PROBLEM DESCRIPTION> Your task is to repeat exactly the lines below between the line holding "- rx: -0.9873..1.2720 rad" and the line holding "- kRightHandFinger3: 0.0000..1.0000", inclusive, and only those.
**** THE RECORDS ****
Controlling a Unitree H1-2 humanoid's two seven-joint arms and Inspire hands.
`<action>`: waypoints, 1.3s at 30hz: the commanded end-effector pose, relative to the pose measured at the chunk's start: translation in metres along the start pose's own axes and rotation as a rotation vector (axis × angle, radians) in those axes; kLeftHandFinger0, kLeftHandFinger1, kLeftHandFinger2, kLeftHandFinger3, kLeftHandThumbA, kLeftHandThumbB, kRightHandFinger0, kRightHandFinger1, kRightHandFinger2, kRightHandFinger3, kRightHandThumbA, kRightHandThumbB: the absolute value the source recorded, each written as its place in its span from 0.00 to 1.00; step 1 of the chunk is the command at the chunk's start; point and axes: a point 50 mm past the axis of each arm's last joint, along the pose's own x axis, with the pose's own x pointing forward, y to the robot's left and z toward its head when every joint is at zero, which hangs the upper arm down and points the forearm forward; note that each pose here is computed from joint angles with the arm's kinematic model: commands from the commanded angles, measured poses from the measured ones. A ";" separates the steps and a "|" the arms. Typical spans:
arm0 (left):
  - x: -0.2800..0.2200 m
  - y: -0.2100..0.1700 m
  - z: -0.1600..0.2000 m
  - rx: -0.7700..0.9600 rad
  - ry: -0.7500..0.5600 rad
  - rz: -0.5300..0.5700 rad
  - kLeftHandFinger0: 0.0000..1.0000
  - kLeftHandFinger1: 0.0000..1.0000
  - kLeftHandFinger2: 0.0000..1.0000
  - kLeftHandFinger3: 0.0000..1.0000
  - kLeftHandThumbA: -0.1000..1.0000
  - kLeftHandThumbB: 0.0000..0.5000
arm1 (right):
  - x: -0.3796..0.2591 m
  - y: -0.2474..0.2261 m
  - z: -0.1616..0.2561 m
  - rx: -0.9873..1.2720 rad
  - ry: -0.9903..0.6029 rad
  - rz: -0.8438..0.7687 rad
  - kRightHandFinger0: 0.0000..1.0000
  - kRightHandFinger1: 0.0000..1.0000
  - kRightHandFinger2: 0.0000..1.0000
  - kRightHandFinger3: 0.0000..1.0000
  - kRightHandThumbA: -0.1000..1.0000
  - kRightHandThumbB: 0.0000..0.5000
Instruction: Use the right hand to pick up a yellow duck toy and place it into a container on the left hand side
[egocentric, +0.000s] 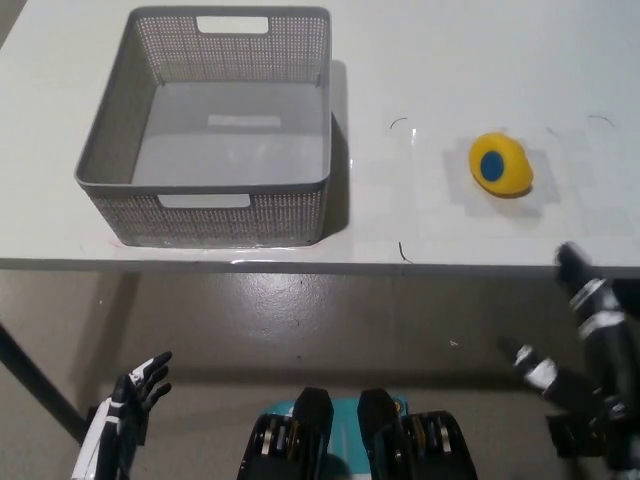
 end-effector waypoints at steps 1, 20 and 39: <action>0.004 0.003 0.012 0.007 -0.074 -0.019 1.00 1.00 1.00 1.00 1.00 0.51 | 0.049 -0.025 0.035 -0.171 -0.134 -0.051 1.00 1.00 1.00 1.00 0.85 0.58; -0.001 0.009 0.012 0.019 -0.060 -0.015 1.00 1.00 1.00 1.00 1.00 0.45 | 0.292 -0.057 0.058 -0.628 0.155 0.261 1.00 1.00 1.00 1.00 0.88 0.84; -0.003 0.010 0.013 0.041 -0.059 -0.012 1.00 1.00 1.00 1.00 1.00 0.41 | 0.381 -0.041 0.026 -0.790 0.512 0.430 1.00 1.00 1.00 1.00 0.93 1.00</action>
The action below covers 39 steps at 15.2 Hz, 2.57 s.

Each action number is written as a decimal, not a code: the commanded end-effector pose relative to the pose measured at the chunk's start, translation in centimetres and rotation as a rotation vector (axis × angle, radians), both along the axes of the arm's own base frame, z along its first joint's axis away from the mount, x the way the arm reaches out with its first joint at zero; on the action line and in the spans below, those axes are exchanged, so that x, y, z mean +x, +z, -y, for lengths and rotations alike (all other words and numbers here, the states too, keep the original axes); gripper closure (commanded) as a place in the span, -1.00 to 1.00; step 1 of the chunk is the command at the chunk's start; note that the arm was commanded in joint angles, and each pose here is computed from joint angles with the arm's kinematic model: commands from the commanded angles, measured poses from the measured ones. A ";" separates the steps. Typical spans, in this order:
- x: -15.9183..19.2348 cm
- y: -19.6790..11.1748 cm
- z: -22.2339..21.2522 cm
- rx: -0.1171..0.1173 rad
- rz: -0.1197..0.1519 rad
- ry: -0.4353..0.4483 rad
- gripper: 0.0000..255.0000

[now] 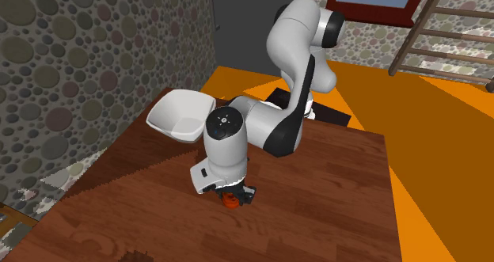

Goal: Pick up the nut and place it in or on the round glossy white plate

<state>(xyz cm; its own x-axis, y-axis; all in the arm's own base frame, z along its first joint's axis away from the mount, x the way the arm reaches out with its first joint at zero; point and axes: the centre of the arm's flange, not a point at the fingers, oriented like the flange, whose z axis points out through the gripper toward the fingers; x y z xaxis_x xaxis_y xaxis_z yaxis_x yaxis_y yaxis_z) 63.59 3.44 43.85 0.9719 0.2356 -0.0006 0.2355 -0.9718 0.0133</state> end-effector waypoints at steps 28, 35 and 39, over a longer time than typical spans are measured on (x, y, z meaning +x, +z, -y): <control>-5.1 8.6 1.5 0.000 0.000 0.000 1.00; -13.9 8.5 4.2 0.000 0.000 0.000 1.00; -19.0 8.5 5.7 0.000 0.000 0.000 1.00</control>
<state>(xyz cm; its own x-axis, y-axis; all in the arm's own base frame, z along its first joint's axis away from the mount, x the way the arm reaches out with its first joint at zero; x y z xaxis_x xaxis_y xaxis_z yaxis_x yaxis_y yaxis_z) 46.00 -1.62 52.48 0.9720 0.2351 -0.0008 0.2351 -0.9719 0.0141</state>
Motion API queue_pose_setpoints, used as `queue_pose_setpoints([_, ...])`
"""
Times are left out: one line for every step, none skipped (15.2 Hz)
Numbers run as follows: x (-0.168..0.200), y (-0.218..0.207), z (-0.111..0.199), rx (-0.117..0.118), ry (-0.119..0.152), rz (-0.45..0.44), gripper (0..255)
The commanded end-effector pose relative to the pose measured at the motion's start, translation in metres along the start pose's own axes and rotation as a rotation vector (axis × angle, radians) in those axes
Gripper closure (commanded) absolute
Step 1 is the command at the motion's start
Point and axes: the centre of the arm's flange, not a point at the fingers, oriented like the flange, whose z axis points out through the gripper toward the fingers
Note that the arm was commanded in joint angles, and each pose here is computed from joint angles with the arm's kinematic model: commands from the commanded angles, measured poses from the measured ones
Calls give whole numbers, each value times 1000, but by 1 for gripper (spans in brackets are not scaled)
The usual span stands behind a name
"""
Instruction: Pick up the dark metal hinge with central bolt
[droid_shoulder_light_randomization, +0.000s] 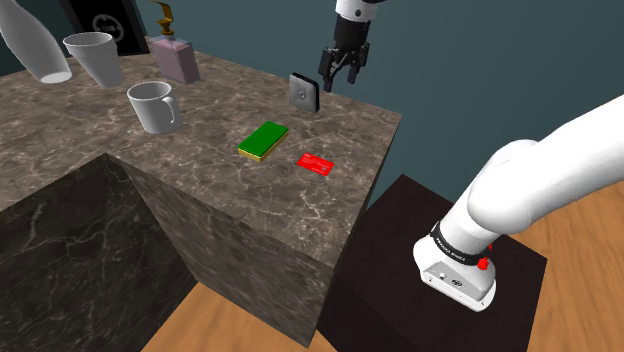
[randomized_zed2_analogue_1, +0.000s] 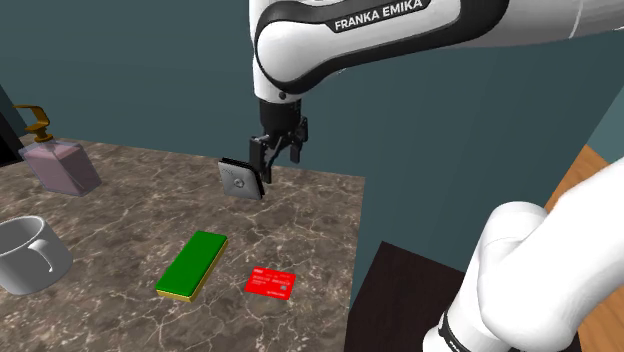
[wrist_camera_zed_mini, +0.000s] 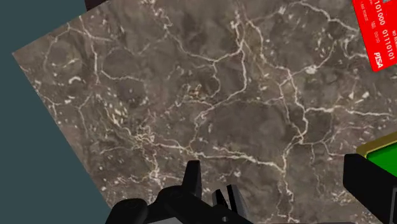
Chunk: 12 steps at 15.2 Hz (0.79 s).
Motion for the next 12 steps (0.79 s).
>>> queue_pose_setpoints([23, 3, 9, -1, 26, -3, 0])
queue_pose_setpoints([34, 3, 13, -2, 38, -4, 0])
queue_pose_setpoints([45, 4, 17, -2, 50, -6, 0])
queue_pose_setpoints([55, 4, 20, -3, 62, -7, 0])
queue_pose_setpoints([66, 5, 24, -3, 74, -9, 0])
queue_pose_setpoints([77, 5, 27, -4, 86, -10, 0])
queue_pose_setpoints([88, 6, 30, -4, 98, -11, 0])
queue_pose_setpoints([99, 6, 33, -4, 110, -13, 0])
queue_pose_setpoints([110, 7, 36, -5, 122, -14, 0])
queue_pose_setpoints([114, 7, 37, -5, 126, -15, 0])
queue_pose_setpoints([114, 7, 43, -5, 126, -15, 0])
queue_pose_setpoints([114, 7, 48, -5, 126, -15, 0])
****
RESPONSE>
  - rx: -0.9873..1.2720 rad
  - ry: -0.9903..0.6029 rad
  - rz: -0.8438..0.7687 rad
  - kRightHandFinger0: 0.0000..1.0000
  - kRightHandFinger1: 0.0000..1.0000
  - kRightHandFinger2: 0.0000..1.0000
  - kRightHandFinger3: 0.0000..1.0000

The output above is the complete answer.